§ Task
Check the material that follows for the word "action" and say how many lines contain it, with no other words.

START Data segment

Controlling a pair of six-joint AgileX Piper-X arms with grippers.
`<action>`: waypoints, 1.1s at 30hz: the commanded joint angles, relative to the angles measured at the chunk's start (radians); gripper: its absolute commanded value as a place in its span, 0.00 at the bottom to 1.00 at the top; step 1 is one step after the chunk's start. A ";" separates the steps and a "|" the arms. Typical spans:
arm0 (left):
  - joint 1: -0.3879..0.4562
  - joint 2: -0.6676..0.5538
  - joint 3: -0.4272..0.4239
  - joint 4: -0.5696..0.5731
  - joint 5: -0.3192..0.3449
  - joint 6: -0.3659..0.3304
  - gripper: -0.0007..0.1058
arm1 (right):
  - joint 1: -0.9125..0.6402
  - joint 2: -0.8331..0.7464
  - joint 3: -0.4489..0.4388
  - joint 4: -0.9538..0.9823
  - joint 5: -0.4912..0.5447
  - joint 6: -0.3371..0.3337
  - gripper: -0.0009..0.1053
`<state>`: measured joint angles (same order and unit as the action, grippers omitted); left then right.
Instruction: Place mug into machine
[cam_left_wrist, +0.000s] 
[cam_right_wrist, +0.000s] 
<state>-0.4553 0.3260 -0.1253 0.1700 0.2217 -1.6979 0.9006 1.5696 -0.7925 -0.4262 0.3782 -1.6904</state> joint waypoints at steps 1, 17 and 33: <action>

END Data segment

§ Answer space
3